Aus zunächst unbekannter Ursache war der Aufzug auf dem Weg von der Aussichtsplattform des Fernsehturms, die sich in schwindelerregender Höhe von 350 Metern befindet, aus noch ungeklärter Ursache plötzlich stehen geblieben. Herbeigeeilte Polizeibeamte und andere Helfer hielten mit den Eingeschlossenen telefonisch Kontakt, während sie nach einer Lösung suchten.

Die nächtliche Rettungsaktion glich einem Krimi. Zunächst konnte ein benachbarter Aufzug auf dieselbe Höhe des Fahrstuhls abgesenkt werden. Daraufhin wurden die Notausgänge beider Aufzüge geöffnet und eine Metallbrücke mit Handläufen zwischen den beiden etwas mehr als einen Meter voneinander entfernten Aufzügen angebracht. Über diese konnten die Eingeschlossenen schließlich in Sicherheit gebracht werden, berichtete NHK.

Der Tokyo Skytree, Tokios hochmodernes Wahrzeichen, war 2012 eröffnet worden. Er ist auch für ausländische Touristen eine der beliebtesten Sehenswürdigkeiten der japanischen Hauptstadt.
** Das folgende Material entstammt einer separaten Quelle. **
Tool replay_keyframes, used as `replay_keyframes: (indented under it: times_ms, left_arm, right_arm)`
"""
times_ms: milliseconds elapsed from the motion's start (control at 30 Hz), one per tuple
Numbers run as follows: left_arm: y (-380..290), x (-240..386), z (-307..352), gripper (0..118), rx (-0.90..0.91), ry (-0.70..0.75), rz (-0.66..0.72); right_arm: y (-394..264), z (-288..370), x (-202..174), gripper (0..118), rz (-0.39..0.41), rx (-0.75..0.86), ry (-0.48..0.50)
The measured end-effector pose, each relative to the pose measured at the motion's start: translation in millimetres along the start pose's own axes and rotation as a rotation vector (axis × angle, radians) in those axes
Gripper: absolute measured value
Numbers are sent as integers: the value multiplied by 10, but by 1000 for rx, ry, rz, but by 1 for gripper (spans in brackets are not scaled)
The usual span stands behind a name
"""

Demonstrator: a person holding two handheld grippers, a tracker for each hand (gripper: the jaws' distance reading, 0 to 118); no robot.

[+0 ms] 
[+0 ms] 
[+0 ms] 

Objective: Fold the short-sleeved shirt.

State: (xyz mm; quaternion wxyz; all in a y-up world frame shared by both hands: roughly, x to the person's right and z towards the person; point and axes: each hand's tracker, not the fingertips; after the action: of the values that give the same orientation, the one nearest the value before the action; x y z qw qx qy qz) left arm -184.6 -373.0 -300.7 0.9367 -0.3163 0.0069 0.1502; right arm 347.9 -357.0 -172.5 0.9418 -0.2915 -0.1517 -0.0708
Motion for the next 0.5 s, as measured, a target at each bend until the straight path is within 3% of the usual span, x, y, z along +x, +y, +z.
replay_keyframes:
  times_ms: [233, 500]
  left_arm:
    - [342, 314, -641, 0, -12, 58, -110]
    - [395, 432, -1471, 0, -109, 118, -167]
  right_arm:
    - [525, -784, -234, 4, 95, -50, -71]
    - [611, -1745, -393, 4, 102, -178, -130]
Er ist nach dem Burj Khalifa in Dubai und dem Merdeka 118 in Kuala Lumpur das dritthöchste Bauwerk der Welt. Dass so ein Turm im hochgradig erdbebengefährdeten Japan errichtet wurde und das schwere Beben vom 11. März 2011 überstanden hatte, sei eine "bedeutende Botschaft an die Welt", hatte ein Minister damals triumphiert.